Manifestazione in solidarietà alla Palestina a Glasgow (Jeff J Mitchell/Getty Images) 

un foglio internazionale

Il multiculti ha trasformato ogni evento straniero un campo di battaglia

In Inghilterra, dalla politica alle piazze, ci si scontro su qualsiasi evento di rilievo, come l’ultima guerra a Gaza

"Ecco alcune istantanee dalla Gran Bretagna nell’ultima settimana. Decine di migliaia di manifestanti in marcia verso l’Ambasciata israeliana, alcune dei quali gridano ‘Israele semina terrore’. Un corteo di veicoli addobbati con le bandiere palestinesi entra in un quartiere popolato da ebrei a Londra, mentre un energumeno grida ‘fanculo agli ebrei, e stupriamo le loro figlie’. Due giocatori del Leicester City festeggiano la vittoria in Fa Cup sventolando una bandiera palestinese. Molti di questi manifestanti appartenevano alla vasta popolazione musulmana in Gran Bretagna”. Così inizia l’articolo dell’Economist sulla politica estera e il multiculturalismo. 

 

Il fatto che la Gran Bretagna sia diventata una società multietnica significa che gli eventi di politica estera hanno assunto più importanza rispetto a prima. L’invasione dell’Iraq sotto un governo laburista ha infuriato molti musulmani britannici. Il destino del Kashmir è un tema così caldo a Wycombe, un’area rurale del Buckinghamshire, che il deputato locale ha dato vita al gruppo Conservative Friends of Kashmir. “Oggi la politica estera viene definita non solo dalle pressioni democratiche ma dalle forze etniche. I partiti politici competono per i voti delle minoranze etniche, e la politica estera è diventata un terreno scontro”, scrive l’Economist. In Gran Bretagna il Partito conservatore sta sfidando l’egemonia laburista tra le minoranze, specialmente tra i non-musulmani del subcontinente indiano. Questo processo presenta alcuni pericoli. Uno di questi è la balcanizzazione della politica estera, che consiste nello sviluppo di programmi che si rivolgono a interessi particolari. Un altro problema è legato a ciò che Samuel Huntington chiamava “lo scontro delle civiltà”. Più il Labour si identifica con i laburisti, e i conservatori con gli induisti e i nazionalisti israeliani, più questi conflitti verranno riprodotti nelle circoscrizioni britanniche. 

 

 

Secondo l’Economist, i diplomatici devono adattarsi a una nuova èra: devono prestare maggiore attenzione ai legami culturali e al potere della religione, ma allo stesso tempo devono fare uso delle più antiche abilità diplomatiche, ovvero l’obiettività e lo scetticismo. “Ci sono molte ragioni per essere cautamente ottimisti.

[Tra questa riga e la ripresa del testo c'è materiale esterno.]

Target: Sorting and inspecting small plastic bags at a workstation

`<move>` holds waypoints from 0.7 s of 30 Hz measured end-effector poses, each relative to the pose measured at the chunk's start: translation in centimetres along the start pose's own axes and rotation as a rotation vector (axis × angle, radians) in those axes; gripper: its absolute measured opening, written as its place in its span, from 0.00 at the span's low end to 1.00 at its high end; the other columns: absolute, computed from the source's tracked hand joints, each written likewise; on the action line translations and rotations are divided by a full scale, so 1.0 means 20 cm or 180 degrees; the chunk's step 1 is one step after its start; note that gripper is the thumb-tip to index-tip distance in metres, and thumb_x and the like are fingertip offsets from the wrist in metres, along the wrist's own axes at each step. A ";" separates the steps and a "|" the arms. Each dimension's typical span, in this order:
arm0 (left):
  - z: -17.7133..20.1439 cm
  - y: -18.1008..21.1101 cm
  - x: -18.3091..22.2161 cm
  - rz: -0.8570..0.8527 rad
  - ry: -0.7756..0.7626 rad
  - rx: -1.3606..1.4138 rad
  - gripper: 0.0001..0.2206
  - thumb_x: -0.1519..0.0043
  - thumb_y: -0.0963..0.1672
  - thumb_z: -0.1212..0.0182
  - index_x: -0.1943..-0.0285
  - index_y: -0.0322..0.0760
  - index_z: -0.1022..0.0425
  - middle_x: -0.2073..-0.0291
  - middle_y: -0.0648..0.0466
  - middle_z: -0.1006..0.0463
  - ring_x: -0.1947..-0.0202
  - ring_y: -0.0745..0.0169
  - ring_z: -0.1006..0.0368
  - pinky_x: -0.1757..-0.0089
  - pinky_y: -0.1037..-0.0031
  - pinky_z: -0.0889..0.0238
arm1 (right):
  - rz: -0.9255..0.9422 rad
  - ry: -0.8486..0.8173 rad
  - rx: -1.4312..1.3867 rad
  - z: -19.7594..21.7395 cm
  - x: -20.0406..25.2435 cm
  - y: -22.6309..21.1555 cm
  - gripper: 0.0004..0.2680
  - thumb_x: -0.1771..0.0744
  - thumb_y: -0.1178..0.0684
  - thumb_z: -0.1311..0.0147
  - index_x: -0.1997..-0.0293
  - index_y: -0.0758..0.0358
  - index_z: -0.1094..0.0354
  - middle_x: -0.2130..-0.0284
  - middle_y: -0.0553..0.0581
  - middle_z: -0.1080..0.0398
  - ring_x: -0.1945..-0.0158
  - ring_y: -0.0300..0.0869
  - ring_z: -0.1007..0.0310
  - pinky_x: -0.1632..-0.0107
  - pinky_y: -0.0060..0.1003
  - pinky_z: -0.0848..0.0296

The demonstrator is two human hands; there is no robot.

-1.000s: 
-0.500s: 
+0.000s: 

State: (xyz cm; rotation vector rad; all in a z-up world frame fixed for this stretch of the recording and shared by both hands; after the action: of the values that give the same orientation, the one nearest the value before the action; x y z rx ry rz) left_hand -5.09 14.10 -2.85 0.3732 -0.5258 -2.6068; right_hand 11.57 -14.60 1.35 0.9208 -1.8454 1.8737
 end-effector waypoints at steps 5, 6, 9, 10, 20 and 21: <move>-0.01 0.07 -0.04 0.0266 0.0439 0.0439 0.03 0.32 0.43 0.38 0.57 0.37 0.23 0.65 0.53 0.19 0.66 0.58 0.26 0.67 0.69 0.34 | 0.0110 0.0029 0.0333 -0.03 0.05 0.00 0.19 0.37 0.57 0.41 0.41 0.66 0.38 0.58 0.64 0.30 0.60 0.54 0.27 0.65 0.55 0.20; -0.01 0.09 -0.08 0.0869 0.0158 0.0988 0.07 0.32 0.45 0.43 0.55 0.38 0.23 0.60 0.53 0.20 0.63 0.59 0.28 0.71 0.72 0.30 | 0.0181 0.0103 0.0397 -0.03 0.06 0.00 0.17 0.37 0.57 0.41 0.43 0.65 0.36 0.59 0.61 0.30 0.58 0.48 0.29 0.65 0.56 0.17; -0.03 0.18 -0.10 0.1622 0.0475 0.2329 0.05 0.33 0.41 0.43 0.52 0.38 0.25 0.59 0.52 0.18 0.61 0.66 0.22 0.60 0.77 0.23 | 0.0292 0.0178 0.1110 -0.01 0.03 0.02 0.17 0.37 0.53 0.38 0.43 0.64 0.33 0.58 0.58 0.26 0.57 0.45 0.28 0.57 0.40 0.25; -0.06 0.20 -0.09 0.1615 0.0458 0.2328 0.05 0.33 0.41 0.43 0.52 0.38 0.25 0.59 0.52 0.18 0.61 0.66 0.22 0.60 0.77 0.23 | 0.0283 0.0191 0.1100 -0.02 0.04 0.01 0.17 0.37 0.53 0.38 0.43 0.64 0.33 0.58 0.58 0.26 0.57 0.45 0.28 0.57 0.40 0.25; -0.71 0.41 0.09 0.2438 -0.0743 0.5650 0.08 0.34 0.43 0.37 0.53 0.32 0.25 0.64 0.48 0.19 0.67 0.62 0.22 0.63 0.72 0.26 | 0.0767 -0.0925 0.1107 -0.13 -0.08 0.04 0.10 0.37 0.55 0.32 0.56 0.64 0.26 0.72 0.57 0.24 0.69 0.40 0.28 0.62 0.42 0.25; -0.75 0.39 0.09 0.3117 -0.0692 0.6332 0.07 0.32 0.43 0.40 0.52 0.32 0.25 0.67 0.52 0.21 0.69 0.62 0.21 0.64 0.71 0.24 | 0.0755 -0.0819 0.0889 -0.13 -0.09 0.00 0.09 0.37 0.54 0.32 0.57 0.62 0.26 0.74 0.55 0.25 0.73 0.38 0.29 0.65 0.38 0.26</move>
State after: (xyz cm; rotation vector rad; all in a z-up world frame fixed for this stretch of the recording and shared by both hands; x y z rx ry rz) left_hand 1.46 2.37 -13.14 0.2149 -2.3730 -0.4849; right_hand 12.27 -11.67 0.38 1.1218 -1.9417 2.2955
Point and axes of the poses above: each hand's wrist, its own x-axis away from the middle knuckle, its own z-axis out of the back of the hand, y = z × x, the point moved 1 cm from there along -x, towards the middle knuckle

Le minoranze etniche saranno una risorsa importante per la “global Britain”, che si volta dall’Europa all’Asia – conclude l’Economist – Nessuno può forgiare dei legami commerciali meglio di chi parla la lingua locale e ha dei legami familiari con le comunità etniche? Norman Tebbit, un ministro conservatore negli anni Ottanta, coniò l’espressione ‘cricket test’, secondo cui la fede sportiva dei figli degli immigrati era segno del loro grado di integrazione. Ma il cricket mostra anche il contrario. Un gioco inventato da una nazione imperiale, e che viene disputato da induisti, musulmani e molti altri gruppi etnici e religiosi che mettono da parte le loro differenze e obbediscono a regole comuni”.